*EXERCISE PROMPT*. In the data below, find every line with the word "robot" and copy it.

Collected data:
+===+

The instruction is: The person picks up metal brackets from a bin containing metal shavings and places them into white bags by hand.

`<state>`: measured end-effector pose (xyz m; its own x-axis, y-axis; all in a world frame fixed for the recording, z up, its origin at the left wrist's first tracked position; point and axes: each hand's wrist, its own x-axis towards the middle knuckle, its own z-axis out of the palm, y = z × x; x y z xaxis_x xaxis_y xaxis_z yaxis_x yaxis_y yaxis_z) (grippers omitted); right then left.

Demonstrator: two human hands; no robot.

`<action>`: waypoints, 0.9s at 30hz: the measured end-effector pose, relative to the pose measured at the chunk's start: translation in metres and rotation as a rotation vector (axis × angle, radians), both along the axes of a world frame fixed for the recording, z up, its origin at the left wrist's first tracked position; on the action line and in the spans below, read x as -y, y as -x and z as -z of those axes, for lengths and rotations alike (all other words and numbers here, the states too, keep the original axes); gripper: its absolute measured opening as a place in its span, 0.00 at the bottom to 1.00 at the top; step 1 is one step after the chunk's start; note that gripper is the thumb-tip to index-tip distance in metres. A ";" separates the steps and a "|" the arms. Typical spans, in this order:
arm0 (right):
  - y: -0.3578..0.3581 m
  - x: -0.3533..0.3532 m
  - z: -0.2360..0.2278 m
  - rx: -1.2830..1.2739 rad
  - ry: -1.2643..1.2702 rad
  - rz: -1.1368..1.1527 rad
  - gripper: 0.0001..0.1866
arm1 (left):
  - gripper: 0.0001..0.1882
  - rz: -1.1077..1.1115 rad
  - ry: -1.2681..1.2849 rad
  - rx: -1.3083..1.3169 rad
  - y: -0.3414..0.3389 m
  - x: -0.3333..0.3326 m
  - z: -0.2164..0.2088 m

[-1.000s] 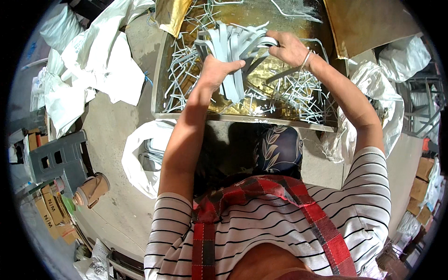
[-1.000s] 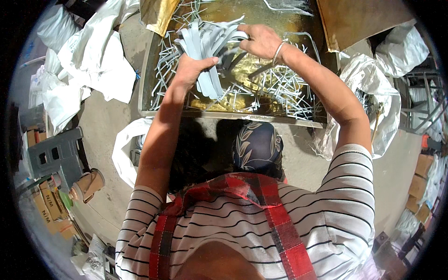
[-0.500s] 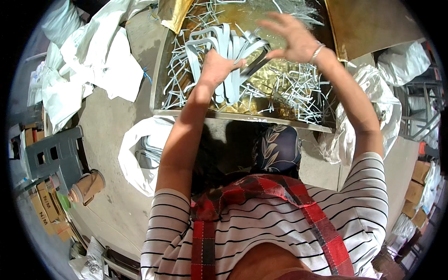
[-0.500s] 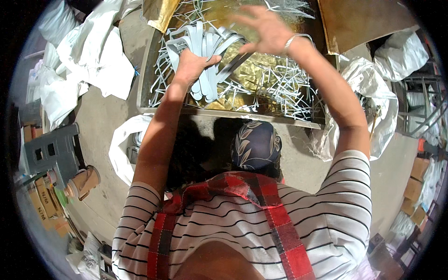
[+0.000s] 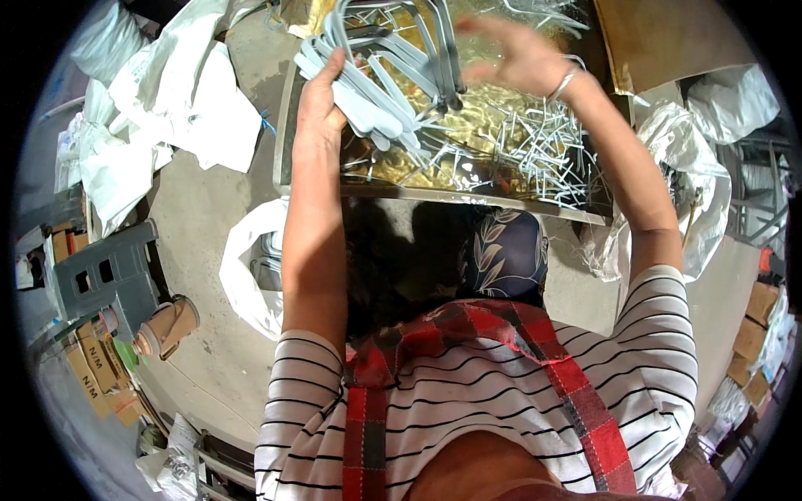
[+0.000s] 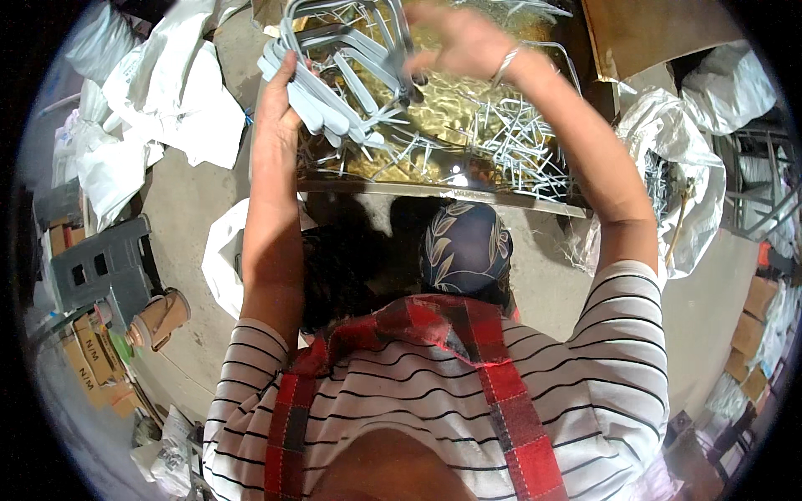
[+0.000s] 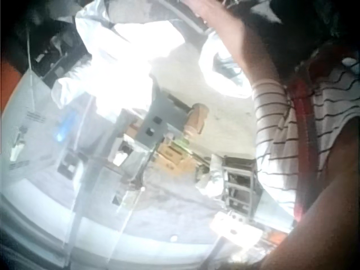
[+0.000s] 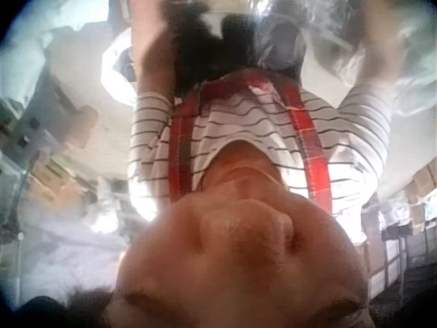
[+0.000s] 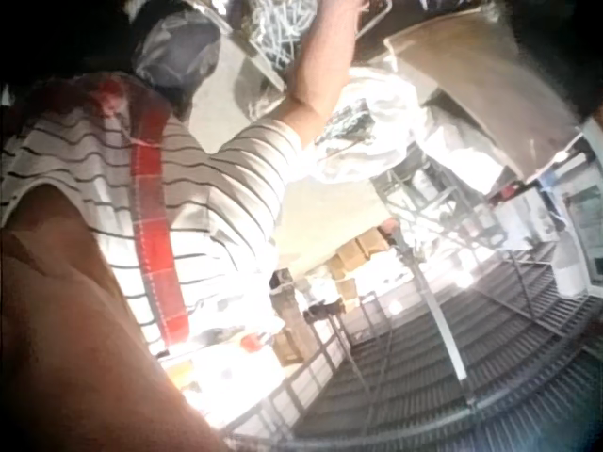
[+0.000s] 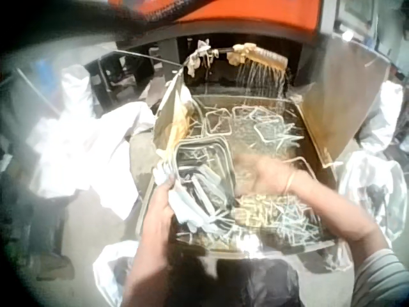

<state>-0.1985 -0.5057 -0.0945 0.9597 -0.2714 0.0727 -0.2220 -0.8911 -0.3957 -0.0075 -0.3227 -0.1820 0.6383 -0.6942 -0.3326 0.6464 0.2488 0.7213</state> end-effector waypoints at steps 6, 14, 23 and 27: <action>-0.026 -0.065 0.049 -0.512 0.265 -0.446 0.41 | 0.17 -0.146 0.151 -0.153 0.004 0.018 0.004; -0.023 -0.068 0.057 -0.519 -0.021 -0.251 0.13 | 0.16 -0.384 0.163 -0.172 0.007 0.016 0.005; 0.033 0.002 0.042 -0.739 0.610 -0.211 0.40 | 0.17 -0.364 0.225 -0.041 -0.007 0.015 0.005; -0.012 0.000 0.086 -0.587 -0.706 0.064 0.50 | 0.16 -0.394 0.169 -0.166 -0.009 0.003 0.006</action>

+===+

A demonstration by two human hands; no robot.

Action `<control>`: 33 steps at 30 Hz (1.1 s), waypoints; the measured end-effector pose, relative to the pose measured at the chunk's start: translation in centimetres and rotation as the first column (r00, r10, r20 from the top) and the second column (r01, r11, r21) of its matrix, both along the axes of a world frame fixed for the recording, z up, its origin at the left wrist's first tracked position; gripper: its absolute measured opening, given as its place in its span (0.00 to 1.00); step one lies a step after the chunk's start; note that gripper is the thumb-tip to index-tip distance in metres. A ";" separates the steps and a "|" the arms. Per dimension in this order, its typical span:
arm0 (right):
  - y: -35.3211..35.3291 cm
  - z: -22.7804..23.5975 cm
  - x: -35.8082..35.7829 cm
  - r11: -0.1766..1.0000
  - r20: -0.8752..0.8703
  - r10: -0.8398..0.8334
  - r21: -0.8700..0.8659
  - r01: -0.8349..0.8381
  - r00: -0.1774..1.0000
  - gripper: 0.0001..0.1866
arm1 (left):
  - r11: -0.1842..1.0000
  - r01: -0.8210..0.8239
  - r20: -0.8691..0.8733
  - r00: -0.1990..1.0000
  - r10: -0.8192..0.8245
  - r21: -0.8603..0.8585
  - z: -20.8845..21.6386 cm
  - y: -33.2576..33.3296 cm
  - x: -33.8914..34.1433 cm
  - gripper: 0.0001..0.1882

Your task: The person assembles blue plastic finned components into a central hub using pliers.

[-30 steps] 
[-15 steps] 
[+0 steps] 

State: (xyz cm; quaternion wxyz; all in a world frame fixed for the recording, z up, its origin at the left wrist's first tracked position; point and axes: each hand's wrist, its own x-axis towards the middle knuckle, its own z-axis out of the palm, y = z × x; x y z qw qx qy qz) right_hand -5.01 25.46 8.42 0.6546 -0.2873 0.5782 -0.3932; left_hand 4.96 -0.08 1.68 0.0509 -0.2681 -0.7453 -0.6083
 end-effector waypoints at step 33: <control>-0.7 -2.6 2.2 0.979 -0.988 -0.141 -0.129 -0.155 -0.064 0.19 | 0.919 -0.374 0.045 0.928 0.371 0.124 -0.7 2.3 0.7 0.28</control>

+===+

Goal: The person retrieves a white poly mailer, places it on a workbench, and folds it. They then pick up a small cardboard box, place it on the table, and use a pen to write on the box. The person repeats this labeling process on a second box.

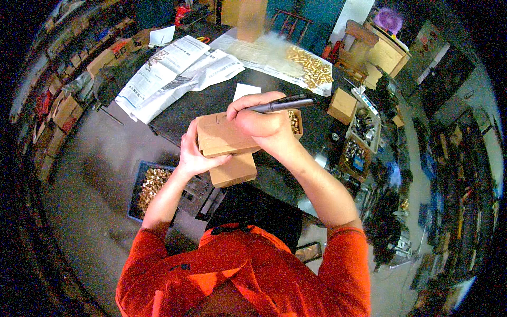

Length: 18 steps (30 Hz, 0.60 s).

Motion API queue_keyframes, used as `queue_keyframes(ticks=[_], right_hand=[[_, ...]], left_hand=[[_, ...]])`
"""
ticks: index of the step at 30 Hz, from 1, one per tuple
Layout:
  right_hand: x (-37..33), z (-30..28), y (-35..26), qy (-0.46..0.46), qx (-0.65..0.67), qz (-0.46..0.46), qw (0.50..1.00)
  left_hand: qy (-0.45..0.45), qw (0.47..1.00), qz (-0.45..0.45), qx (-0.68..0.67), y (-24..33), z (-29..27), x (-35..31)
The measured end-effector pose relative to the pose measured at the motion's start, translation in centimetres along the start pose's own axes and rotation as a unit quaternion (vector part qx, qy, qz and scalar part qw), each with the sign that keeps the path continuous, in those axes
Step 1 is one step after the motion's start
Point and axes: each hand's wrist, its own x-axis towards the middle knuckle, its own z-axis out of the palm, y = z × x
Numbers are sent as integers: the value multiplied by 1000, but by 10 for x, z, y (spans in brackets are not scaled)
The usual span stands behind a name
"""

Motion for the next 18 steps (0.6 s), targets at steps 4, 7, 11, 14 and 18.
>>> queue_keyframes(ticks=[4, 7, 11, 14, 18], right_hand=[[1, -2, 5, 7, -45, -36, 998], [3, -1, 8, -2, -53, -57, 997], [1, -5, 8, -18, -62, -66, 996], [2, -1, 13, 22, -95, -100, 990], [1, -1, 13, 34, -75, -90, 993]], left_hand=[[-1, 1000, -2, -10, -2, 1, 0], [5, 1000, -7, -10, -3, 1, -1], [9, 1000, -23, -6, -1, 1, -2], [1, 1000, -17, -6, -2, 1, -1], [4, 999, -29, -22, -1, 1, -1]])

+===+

*OUTPUT OF THE TASK*.
Demonstrator: two human hands; no robot.
A demonstration by two human hands; no robot.

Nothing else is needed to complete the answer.